WHAT IS EXPECTED |
The line with "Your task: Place" marks the first line to copy, and the line with "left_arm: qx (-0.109" marks the last. Transcribe that stretch of the data below exactly, without pictures.

MATERIAL SHOWN |
----

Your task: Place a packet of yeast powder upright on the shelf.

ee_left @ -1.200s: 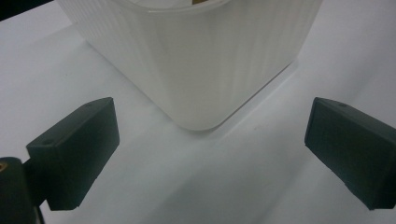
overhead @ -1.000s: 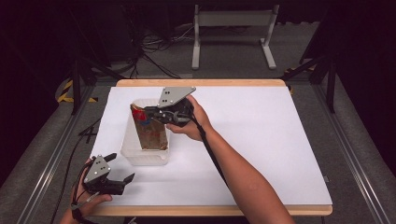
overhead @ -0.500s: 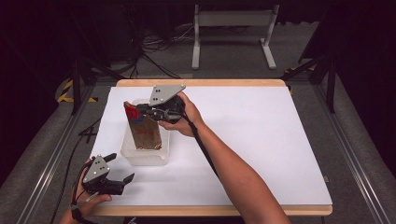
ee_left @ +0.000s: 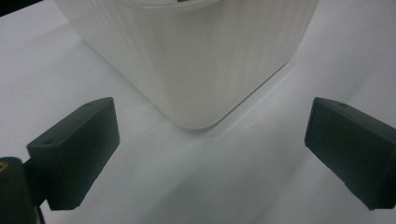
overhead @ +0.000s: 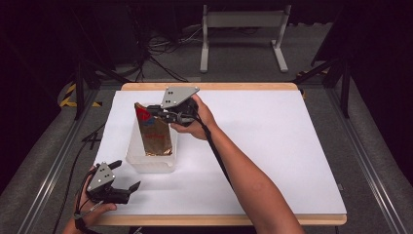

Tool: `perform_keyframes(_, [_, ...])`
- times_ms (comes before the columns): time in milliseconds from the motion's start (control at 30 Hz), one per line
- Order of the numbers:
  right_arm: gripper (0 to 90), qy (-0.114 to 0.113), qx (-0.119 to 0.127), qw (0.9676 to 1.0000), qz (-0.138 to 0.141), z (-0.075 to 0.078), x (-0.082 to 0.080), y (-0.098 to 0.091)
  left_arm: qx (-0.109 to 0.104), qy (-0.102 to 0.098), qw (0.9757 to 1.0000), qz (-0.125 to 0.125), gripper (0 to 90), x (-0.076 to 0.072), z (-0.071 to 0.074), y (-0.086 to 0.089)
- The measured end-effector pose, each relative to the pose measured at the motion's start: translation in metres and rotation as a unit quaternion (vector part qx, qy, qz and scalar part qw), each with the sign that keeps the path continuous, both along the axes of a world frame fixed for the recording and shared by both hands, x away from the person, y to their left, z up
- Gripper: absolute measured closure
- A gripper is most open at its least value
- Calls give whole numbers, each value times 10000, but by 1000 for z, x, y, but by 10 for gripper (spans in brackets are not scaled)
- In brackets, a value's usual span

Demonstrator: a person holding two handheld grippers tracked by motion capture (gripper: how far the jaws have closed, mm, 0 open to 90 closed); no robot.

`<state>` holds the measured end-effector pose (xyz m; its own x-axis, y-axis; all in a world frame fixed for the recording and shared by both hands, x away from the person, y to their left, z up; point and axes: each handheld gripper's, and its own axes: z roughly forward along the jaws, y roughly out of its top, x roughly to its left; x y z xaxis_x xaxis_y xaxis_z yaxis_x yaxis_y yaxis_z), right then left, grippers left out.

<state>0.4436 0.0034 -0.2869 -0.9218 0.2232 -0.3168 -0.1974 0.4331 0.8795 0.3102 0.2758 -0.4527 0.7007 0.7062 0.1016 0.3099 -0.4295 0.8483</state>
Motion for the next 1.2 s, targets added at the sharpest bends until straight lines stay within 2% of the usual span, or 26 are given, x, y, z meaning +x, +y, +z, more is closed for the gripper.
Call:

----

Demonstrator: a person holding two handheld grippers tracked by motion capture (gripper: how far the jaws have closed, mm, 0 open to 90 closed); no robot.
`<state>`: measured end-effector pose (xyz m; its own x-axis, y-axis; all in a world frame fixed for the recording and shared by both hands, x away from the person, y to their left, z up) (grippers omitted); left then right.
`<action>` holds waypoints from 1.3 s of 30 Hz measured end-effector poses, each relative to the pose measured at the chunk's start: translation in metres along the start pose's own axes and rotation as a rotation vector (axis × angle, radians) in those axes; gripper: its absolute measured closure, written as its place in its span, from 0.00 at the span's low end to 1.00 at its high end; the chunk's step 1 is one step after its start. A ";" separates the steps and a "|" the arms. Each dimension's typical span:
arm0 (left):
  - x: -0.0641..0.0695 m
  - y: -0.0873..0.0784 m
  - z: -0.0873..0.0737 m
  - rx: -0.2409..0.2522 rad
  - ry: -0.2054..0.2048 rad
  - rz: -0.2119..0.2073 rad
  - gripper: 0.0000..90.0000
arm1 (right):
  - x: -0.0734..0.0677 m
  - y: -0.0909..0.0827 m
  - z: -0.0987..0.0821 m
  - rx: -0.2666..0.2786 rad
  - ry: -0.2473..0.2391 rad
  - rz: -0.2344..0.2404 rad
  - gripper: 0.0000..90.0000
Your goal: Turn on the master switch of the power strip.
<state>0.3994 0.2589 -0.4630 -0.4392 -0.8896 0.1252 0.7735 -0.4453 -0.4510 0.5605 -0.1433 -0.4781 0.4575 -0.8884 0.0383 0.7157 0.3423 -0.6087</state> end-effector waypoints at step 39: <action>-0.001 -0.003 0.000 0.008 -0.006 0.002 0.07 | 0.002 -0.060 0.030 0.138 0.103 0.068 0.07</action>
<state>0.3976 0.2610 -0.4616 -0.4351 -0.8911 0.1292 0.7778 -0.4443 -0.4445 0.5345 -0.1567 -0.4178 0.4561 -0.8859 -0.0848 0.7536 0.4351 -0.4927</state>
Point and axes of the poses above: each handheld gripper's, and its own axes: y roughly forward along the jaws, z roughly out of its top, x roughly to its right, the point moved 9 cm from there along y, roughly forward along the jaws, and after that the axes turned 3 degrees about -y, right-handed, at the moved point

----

EXERCISE RESPONSE |
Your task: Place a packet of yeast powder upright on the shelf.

ee_left @ -1.200s: 
overhead @ -1.000s: 
overhead @ -0.500s: 
ee_left @ +0.000s: 
overhead @ +0.000s: 

Tool: `perform_keyframes(_, [_, ...])`
- times_ms (comes before the columns): time in milliseconds from the motion's start (control at 30 Hz), one per line
- Order of the numbers:
  right_arm: gripper (0 to 90), qy (-0.114 to 0.113), qx (-0.119 to 0.127), qw (0.9676 to 1.0000), qz (-0.138 to 0.141), z (-0.075 to 0.078), x (-0.082 to 0.080), y (-0.098 to 0.091)
  left_arm: qx (-0.109 to 0.104), qy (-0.102 to 0.098), qw (0.9757 to 1.0000), qz (-0.125 to 0.125), gripper (0 to 90), x (-0.076 to 0.072), z (-0.071 to 0.074), y (-0.086 to 0.089)

Nothing else belongs to this answer.